Crac Cartorama, “spariti” 25 milioni: a processo il presidente della società

Turate L’altro imputato ha scelto il patteggiamento, con un risarcimento da 230mila euro. Sotto accusa Claudio Gaggio. L’avvocato: «Distrazioni di capitale? No, legittime operazioni»

Un rinvio a giudizio e un patteggiamento, che segue un primo accordo sulla pena (da parte di un altro indagato) che risaliva ancora ai tempi delle indagini preliminari.

È andata in scena, nelle scorse ore, la vicenda giudiziaria che era nata dal crac del Gruppo Cartorama srl (già Cartorama Holding srl) con sede legale a Turate. Società dichiarata fallita con sentenza del Tribunale di Como datata 9 dicembre 2015.

Secondo l’ipotesi accusatoria, al centro del contendere ci sarebbero risorse finanziarie pari a oltre 25 milioni di euro che sarebbero state distratte dal patrimonio finanziario nell’ambito di diverse operazioni poi finite nel mirino delle indagini.

L’inchiesta

Davanti al giudice dell’udienza preliminare sono state discusse le posizioni di Claudio Gaggio, 71 anni, nato a Lomazzo ma residente a Franschhoek in Sud Africa, presidente del consiglio di amministrazione dal 18 dicembre 2008 al 28 ottobre 2014, e Franco Feudatari, 60 anni di Carimate, amministratore di fatto fino al 2011. Quest’ultimo (assistito dall’avvocato Domenico Raschellà) ha patteggiato 2 anni con la sospensione condizionale della pena, pagando anche 230mila euro di risarcimento alla curatela.

La posizione più complicata era invece quella di Gaggio, cui facevano capo tutti e nove i capi di imputazione, che tramite il proprio avvocato Fabio Gualdi ha deciso di sfidare l’aula in un pubblico dibattimento. L’imputato è stato rinviato a giudizio e comparirà a Como il 13 luglio 2023.

Le contestazioni

«Andremo a dibattimento sereni – commenta al riguardo l’avvocato Gualdi, per conto di Gaggio che rimane in Sud Africa - Affronteremo ogni capo di imputazione che ci verrà contestato portando in aula documenti e testimonianze per dimostrare che si trattava di operazioni che erano assolutamente legittime, senza indici di fraudolenza e per di più sotto la vigenza e l’osservanza della curatela».

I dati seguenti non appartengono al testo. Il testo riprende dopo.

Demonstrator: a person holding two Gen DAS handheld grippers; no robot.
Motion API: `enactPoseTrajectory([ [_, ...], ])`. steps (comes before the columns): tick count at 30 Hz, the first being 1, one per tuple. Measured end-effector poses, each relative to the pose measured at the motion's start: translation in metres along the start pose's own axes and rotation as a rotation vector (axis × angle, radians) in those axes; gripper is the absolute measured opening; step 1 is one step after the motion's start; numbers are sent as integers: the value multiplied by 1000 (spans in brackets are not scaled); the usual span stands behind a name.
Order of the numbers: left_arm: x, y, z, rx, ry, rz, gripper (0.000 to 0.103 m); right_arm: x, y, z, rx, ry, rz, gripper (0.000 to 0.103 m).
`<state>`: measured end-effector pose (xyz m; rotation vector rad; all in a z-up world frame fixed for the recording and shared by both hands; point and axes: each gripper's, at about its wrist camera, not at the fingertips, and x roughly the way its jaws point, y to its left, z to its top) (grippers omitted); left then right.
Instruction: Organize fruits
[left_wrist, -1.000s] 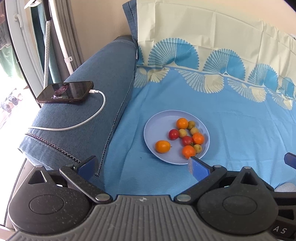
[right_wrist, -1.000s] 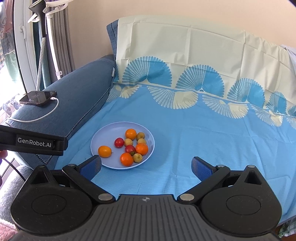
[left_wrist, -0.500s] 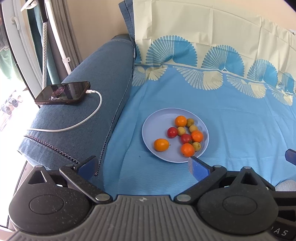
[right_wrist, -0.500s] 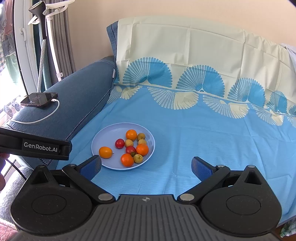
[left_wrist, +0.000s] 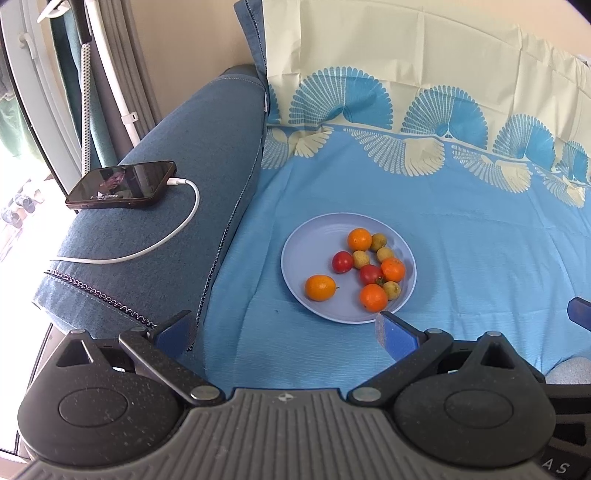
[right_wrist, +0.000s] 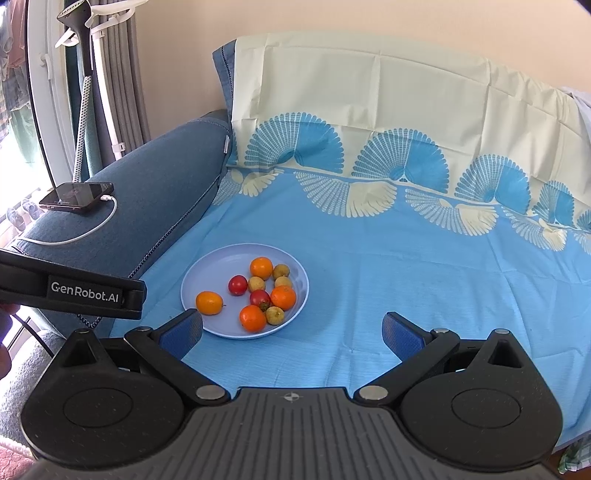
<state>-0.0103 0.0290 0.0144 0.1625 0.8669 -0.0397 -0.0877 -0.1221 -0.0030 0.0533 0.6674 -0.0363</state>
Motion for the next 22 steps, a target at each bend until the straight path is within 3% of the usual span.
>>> enactPoseTrajectory([
  [22, 7, -1, 4, -2, 8, 31, 103, 7, 0, 2, -6, 12, 9, 102],
])
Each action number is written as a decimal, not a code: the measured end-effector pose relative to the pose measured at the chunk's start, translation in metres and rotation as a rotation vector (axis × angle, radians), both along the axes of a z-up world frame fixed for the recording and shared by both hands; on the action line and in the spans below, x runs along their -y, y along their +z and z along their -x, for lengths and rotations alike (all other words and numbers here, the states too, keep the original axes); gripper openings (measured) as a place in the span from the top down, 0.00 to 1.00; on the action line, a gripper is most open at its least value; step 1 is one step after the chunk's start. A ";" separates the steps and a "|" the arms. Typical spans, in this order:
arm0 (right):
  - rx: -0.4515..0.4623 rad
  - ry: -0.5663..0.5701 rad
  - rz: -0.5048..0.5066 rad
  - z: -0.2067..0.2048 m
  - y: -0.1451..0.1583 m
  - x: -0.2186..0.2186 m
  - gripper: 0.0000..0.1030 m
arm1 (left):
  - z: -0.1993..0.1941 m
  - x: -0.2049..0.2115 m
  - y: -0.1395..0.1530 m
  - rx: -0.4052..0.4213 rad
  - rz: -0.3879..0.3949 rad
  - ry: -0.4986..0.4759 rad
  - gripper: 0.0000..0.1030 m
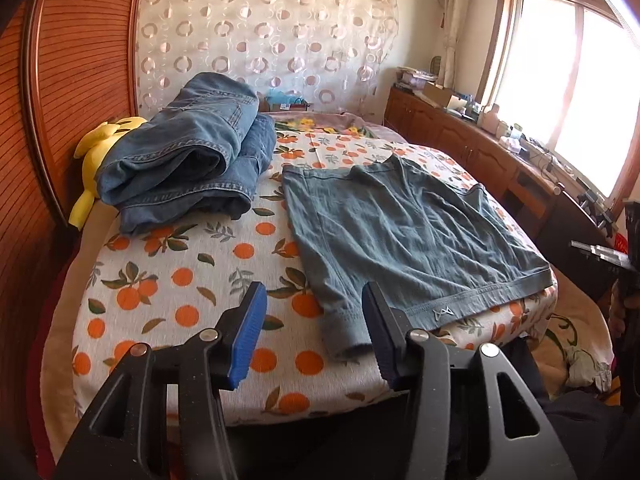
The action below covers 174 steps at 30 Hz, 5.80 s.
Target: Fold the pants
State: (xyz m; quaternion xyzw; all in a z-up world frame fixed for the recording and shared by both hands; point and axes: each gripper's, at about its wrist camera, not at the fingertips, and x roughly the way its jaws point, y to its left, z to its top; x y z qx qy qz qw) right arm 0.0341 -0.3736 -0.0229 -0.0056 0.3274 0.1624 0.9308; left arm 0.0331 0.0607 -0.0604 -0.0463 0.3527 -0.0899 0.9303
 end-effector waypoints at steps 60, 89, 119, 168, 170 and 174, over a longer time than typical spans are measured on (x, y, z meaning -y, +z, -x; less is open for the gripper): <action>-0.068 -0.042 0.034 -0.080 -0.037 -0.021 0.72 | -0.045 0.034 -0.053 -0.115 -0.047 -0.062 0.51; -0.112 -0.075 -0.035 -0.022 -0.047 -0.011 0.65 | -0.013 0.011 -0.041 -0.098 -0.010 0.004 0.82; -0.022 0.037 -0.127 -0.019 -0.010 -0.042 0.92 | -0.015 0.007 -0.027 -0.038 -0.028 0.040 0.50; 0.010 0.232 -0.002 -0.064 -0.022 -0.163 0.72 | -0.029 0.032 -0.012 -0.005 -0.055 -0.038 0.50; 0.007 0.204 0.012 -0.070 -0.026 -0.161 0.72 | -0.033 0.039 -0.015 -0.013 -0.059 -0.054 0.50; 0.001 0.166 0.036 -0.078 -0.032 -0.156 0.71 | -0.040 0.051 -0.023 -0.037 -0.054 -0.082 0.50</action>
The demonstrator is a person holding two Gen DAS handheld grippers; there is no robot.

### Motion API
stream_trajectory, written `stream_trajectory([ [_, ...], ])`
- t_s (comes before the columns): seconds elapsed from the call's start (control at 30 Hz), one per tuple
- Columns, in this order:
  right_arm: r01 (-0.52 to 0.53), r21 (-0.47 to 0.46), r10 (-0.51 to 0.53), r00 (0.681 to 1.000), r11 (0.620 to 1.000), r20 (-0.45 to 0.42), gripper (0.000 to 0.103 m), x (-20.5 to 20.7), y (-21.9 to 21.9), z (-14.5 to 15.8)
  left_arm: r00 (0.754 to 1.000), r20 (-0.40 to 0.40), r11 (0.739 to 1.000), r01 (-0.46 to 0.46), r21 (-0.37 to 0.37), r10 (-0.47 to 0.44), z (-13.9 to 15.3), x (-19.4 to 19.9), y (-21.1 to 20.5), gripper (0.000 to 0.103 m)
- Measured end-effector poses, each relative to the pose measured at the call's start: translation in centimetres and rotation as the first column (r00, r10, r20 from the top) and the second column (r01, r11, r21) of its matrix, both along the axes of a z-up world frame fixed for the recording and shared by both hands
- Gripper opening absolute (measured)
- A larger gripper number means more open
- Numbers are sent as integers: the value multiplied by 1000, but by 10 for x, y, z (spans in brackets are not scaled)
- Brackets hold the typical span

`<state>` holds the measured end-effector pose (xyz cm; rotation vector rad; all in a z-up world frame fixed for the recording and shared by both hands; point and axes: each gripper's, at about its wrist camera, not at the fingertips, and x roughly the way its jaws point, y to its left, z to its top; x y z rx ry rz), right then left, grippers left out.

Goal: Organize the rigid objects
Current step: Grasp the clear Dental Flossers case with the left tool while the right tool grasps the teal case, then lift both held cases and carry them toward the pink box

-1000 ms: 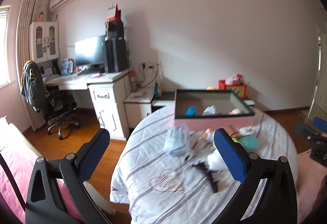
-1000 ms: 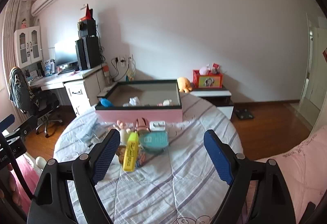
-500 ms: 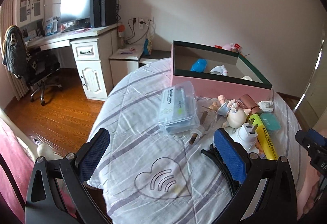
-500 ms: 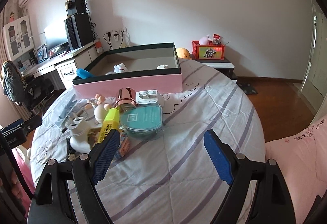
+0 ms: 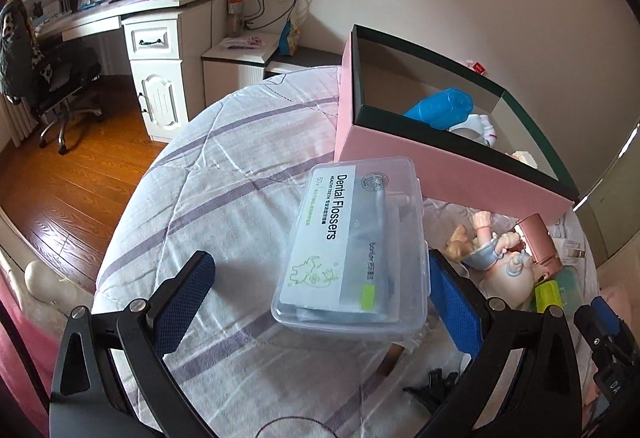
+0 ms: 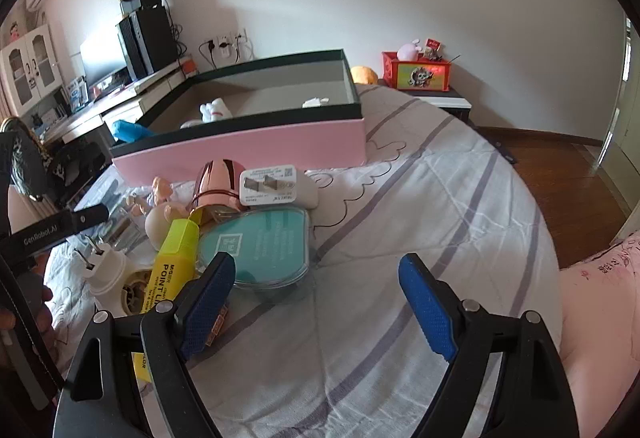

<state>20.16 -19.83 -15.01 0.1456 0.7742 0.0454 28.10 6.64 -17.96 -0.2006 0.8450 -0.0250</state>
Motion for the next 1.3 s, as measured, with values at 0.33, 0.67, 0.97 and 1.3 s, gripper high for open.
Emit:
stream_trajectory([
  [0.33,-91,11,92,994,996,-54,85,14,21,-7,999,-7,997,38,60,-37,-4,2,1,64],
  [0.67,-98,26,100,984,995,-144,85,48,25,-16,1000,-3,987,23,160,-22,-4,-20,5,64],
  [0.97,-86,-21,84,991,996,-100,77,37,26,-12,999,-1,980,50,191,-51,-5,-15,-2,61],
  [1.3,-45,-35,46,999,998,20,77,1,22,16,993,115,987,15,162,-34,30,-57,-1,61],
])
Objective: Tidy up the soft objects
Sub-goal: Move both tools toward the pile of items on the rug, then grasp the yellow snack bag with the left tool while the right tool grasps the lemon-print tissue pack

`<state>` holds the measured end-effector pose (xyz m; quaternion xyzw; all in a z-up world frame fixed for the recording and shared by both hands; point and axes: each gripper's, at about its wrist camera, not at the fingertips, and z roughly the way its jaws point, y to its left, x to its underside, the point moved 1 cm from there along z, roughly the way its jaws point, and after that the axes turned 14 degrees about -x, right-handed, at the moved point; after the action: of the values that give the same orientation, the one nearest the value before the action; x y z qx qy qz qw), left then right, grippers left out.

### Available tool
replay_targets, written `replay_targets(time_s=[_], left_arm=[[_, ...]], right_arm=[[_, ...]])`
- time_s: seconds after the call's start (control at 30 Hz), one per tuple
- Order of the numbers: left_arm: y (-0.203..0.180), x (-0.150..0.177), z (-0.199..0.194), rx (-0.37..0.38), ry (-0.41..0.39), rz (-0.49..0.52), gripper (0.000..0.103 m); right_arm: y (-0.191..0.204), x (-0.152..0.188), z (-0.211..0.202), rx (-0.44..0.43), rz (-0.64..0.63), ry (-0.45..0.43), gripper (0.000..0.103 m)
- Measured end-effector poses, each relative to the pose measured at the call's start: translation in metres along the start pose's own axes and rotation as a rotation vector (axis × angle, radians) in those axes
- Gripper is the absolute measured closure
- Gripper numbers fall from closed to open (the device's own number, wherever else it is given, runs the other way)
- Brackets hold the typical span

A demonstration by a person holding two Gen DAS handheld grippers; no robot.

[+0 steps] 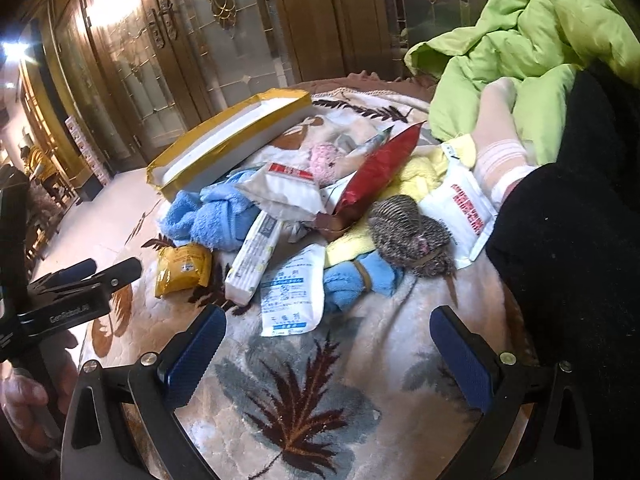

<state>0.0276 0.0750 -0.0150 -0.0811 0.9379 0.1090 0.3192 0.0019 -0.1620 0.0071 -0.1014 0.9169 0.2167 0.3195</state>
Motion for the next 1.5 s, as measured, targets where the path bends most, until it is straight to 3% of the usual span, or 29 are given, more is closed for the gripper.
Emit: replay_targets(time_s=[0.2, 0.4, 0.53, 0.8, 0.97, 1.07, 1.17, 1.5], left_arm=[[-0.015, 0.000, 0.013, 0.016, 0.024, 0.019, 0.000], [-0.006, -0.001, 0.016, 0.017, 0.027, 0.002, 0.000], [-0.007, 0.007, 0.024, 0.036, 0.079, -0.037, 0.000], [-0.046, 0.008, 0.014, 0.028, 0.026, 0.002, 0.000], [-0.035, 0.011, 0.028, -0.001, 0.074, 0.035, 0.000], [-0.017, 0.012, 0.035, -0.018, 0.093, -0.018, 0.000], [-0.011, 0.008, 0.039, -0.004, 0.103, -0.057, 0.000], [-0.035, -0.002, 0.056, 0.021, 0.133, -0.026, 0.000]], right_arm=[[0.000, -0.002, 0.002, 0.001, 0.001, 0.009, 0.000], [0.002, -0.003, 0.004, -0.002, -0.008, 0.017, 0.000], [0.000, -0.004, 0.004, 0.008, -0.007, 0.010, 0.000], [-0.005, -0.015, -0.009, 0.022, 0.004, -0.026, 0.000], [0.002, -0.024, 0.006, 0.017, -0.006, 0.028, 0.000], [0.007, -0.032, 0.027, -0.040, 0.043, 0.085, 0.000], [0.009, -0.038, 0.051, -0.035, 0.078, 0.149, 0.000], [0.003, -0.051, 0.099, -0.070, 0.148, 0.244, 0.004]])
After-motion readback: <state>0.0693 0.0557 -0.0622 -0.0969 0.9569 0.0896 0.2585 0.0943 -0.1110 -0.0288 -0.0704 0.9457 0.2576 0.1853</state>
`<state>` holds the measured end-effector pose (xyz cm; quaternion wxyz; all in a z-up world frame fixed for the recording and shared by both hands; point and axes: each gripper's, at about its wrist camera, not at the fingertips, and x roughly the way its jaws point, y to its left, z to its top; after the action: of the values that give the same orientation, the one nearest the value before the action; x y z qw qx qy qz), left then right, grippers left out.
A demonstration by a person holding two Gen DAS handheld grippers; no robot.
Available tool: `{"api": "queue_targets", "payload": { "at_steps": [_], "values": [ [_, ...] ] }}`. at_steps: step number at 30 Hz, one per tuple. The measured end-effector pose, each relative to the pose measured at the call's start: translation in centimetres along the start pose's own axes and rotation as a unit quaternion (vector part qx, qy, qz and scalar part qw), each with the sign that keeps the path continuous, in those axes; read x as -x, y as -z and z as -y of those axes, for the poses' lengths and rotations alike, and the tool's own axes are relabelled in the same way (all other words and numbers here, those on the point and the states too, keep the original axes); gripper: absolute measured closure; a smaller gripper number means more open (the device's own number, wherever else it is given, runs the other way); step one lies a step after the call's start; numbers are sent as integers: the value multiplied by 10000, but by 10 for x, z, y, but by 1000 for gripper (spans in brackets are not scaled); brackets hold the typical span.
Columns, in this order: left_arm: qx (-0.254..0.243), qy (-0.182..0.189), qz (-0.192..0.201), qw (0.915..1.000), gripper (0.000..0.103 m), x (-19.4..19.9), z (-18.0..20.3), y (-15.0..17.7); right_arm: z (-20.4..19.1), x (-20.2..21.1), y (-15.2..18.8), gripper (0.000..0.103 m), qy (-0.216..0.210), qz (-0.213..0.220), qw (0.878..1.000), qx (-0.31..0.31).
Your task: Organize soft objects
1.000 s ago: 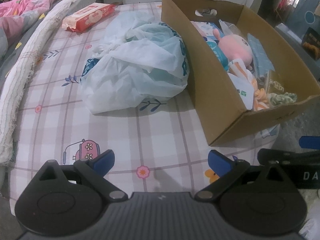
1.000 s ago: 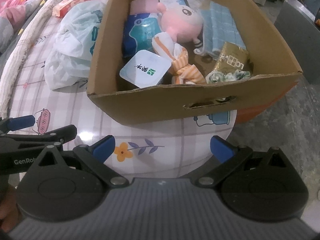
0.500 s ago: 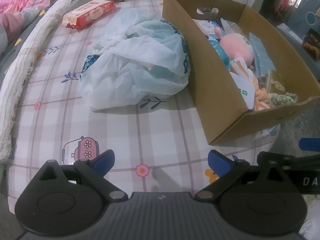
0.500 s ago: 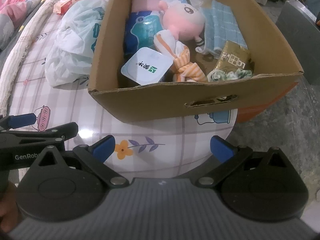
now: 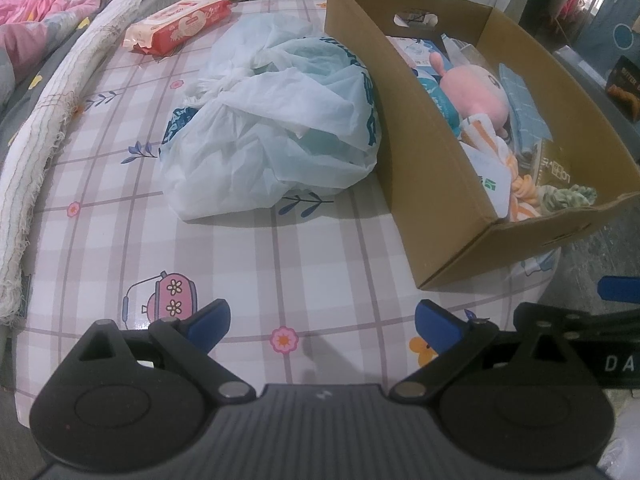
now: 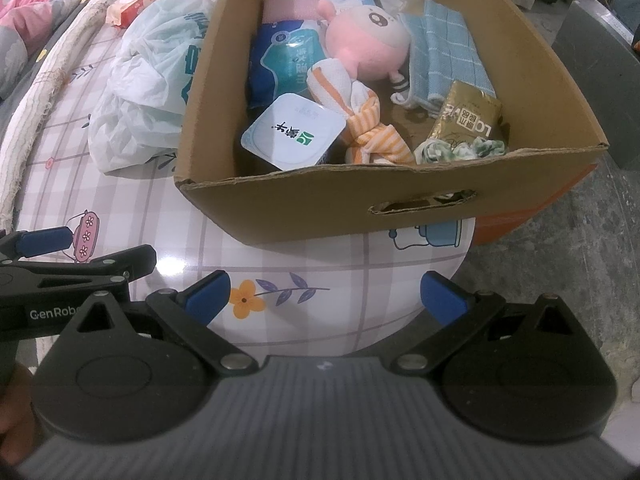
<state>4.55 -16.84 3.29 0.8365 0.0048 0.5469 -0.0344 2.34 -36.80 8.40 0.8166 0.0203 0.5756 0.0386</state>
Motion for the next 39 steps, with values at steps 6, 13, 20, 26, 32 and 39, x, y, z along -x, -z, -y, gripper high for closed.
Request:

La vicenda riguarda ovviamente il crollo dell’azienda che era leader a livello nazionale nel settore del commercio di prodotti di cartoleria e di cancelleria. Gruppo che era stato dichiarato fallito dal tribunale nell’ormai lontano 2015. Le accuse parlano di bancarotta fraudolenta con una distrazione di beni dell’azienda che avrebbe superato i 25 milioni di euro, cifra che solo a scriverla fa impressione. Ad indagare sul fallimento erano stati i militari della Guardia di finanza del Nucleo economico finanziario di Como. Al centro del capo di imputazione una lunga serie di presunte distrazioni di capitali, in cui Gaggio figurerebbe sempre al contrario di Feudatari cui vengono contestati solo – si fa per dire – quattro capi su nove.

Nei guai era finito anche un altro indagato, che per l’accusa era stato un amministratore di fatto «a partire dalla costituzione e sino alla dichiarazione di fallimento», che nel corso delle indagini aveva scelto di patteggiare la pena a 3 anni 8 mesi.